Prescott explained that the city’s commission on pre-kindergarten services would decide who gets the contract to run the pre-kindergarten centers, not the countywide school system. And she added Memphis Mayor A C Wharton Jr. may appoint members to that commission, with City Council approval, before the referendum in a bid to bolster support for the tax hike based on who is on the commission.
The school system could be among the agencies the city would contract with to provide the services. But the pre-kindergarten expansion would be a city program.
“There are some things that will have to be worked out. It’s just a step,” she said of the referendum. “We know there is a lack of trust.”
It’s a point Prescott and other backers of the tax hike probably will have to make repeatedly.
“Is the city getting back in the education business?” someone at the Frayser luncheon asked. “We had a school system.”
“It really is helping prepare our children for school,” Prescott replied. “It is caring for our children and helping them be prepared for school.”
A group of 30 in a small back room of the Frayser restaurant where the Exchange Club meets also included day care center owners who are already pushing for a share of the pre-K business that would come if the tax hike passes.
Prescott and others favoring the pre-K expansion and funding it with a half cent extra on the local sales tax are still making the case for “yes” votes in November.

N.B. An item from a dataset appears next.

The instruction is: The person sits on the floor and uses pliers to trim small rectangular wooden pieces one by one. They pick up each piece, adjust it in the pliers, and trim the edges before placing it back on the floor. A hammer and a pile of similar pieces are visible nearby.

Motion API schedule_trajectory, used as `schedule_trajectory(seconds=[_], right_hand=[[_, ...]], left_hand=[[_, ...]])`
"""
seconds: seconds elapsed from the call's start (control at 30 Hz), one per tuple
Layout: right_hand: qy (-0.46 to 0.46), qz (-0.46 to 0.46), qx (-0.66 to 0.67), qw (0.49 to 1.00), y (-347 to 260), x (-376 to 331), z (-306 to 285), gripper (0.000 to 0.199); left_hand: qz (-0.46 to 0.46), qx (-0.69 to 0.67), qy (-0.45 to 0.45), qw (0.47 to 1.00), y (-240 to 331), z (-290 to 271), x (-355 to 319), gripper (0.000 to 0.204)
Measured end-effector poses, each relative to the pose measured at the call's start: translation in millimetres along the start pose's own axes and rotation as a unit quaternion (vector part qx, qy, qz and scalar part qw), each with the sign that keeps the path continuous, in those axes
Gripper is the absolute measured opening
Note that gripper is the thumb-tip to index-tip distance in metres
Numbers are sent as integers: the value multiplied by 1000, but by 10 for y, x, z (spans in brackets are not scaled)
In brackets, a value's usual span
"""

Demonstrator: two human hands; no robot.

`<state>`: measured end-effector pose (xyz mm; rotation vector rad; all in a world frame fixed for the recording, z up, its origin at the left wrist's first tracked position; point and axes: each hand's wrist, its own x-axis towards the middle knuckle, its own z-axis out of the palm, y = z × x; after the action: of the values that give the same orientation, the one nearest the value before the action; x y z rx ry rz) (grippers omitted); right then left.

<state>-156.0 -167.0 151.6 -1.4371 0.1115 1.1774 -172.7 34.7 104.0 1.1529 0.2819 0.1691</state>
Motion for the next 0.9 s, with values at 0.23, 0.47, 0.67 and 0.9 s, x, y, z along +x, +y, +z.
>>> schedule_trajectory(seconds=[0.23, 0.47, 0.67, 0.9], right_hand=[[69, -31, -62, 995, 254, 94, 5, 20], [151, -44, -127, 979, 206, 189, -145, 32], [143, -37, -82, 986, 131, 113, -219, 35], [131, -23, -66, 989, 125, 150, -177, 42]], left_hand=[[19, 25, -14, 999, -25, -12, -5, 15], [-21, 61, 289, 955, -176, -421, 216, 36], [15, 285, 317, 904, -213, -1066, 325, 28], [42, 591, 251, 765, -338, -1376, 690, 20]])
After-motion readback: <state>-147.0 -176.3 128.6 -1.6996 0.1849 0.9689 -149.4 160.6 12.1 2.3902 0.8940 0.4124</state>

Two points are that Memphians wouldn’t be the only citizens paying the tax and the tax hike comes with strings attached.
“There are thousands of individuals that come into our community every day to work and to use our entertainment and our assets. And this sales tax would be a way that everyone can contribute,” she said. “The ballot language says it would go into a pre-K fund – a fund designated for pre-K. By us having the ballot language that way, a future City Council would have a challenge if they tried to divert those funds in other ways.”